Kedua, wilayah penegakan hukum
harus dibuat terbebas dari kepentingan politik atau intervensi penguasa maupun
pengusaha. Lembaga penegak hukum adalah termasuk dalam sistem hukum yang
berfungsi sebagai institusi penegaknya. Kemandirian atau independensi dari
lembaga penegak hukum tentu akan mengefektifkan fungsi dan tujuan ideal dari
hukum yaitu pemberian keadilan substansial bagi seluruh warga negara.
Dalam hal ini Prof. Sri Soemantri
M, SH Guru Besar Hukum Tata Negara UNPAD menganologikan hukum dan politik
seperti rel dan kereta. Jika rel diibaratkan hukum dan kereta api sebagai
politik, maka kereta api ini kerap kali berjalan diluar relnya. Artinya hukum
tidak ditegakkan sebagaimana mestinya karena intervensi politik pemegang kuasa.

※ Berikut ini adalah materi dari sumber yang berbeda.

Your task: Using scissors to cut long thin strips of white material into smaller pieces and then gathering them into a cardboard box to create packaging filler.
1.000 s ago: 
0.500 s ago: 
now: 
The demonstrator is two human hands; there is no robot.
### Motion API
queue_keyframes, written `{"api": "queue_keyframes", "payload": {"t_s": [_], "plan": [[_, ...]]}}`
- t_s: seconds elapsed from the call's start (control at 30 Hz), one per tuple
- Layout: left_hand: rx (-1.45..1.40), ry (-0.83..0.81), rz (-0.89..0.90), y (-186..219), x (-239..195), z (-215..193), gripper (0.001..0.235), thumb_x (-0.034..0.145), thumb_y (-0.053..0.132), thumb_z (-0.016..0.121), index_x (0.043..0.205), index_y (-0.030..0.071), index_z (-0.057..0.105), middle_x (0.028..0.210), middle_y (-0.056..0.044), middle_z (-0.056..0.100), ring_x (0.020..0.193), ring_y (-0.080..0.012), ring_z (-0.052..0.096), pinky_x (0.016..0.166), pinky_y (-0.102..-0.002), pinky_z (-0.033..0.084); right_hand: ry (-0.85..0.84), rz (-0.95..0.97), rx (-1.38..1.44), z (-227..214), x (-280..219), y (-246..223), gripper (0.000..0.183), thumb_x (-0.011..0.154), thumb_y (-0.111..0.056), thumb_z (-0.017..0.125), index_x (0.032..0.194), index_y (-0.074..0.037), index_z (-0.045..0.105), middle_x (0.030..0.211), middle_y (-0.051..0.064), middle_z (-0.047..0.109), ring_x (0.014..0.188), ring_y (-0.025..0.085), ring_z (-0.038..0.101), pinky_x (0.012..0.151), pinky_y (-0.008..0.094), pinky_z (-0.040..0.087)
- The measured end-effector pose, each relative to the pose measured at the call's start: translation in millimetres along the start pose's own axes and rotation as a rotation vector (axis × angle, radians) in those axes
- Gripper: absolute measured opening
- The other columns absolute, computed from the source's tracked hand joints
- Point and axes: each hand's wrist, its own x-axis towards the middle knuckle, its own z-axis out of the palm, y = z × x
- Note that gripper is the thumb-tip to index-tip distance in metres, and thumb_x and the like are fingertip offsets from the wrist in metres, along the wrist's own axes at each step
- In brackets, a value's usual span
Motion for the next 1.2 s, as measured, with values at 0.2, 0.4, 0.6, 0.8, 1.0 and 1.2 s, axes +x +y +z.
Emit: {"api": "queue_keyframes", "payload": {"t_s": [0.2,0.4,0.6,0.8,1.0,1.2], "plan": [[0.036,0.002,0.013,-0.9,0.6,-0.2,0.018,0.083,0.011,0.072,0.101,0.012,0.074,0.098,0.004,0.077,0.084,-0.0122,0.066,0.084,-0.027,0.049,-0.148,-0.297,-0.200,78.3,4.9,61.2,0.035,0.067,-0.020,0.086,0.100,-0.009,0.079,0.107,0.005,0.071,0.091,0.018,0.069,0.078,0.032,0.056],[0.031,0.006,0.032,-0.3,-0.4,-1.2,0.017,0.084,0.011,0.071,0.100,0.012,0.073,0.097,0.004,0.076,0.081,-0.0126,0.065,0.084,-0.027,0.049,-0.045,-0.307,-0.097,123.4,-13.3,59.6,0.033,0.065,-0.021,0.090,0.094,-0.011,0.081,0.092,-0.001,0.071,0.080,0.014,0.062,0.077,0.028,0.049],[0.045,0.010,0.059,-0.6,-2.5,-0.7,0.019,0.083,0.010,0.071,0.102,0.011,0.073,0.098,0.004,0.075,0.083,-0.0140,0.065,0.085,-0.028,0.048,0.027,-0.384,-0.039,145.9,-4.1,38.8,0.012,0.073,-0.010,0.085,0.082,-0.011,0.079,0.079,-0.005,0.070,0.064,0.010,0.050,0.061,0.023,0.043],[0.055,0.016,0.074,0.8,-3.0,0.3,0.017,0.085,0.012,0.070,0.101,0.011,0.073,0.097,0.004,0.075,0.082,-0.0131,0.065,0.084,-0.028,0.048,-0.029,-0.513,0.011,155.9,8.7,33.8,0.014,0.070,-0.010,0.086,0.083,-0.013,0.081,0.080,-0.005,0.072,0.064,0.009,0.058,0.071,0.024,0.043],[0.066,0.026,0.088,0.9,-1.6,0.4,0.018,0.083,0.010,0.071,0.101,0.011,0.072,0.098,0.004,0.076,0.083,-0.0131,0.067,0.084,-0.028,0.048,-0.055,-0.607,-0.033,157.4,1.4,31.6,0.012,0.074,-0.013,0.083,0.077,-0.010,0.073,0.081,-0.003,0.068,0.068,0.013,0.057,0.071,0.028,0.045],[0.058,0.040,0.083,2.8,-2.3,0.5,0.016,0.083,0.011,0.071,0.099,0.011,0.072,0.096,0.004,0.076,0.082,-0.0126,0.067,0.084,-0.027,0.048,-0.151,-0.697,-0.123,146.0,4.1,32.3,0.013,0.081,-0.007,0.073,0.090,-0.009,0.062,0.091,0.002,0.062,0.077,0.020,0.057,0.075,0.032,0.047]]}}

Oleh karena itu kereta harus dijalankan sesuai dengan relnya.Arinya hukum harus
tetap menjadi panglima sesuai amanat konsitusi kita.
Ketiga, Kita tidak hanya
membutuhkan peran politik dan hukum semata. Baik politisi maupun aktor hukum membutuhkan
etika. Not only rule of law, rule of politics, but rule of
ethics. Rekonstruksi, reposisi, restrukturisasi dan Etika moralitas
politik-hukum, niscaya akan mendamaikan politik dan hukum demi kesejahteraan rakyat
Indonesia.
Ke empat, mendorong supaya hukum
bisa bersifat otonom. Hukum yang otonom adalah hukum yang mampu berdiri sendiri di dalam
nilai dasarnya yaitu keadilan, kepastian dan kemamfaatan. Ketika hukum bersifat
otonom di atas nilai dasarnya maka hukum adalah menjadi variable yang
berpengaruh kepada kekuasaan dan politik. Hukum tentu yang menjadi rambu- rambu
dalam menjalankan kekuasaan dan politik bukan yang lainnya.
Kelima, memurnikan hukum. Kemurnian hukum tentu akan
menjaga eksistensinya sebagai alat perekayasa sosial (tools as engenairing
social). Hukum sebagai peraturan harus mampu merekayasa kehidupan sosial untuk
memberikan ketertiban, keamanan dan kesejahteraan, sehingga hukum sendiri
terlepas dari pengaruh kekuasaan yang bisa merusak misinya.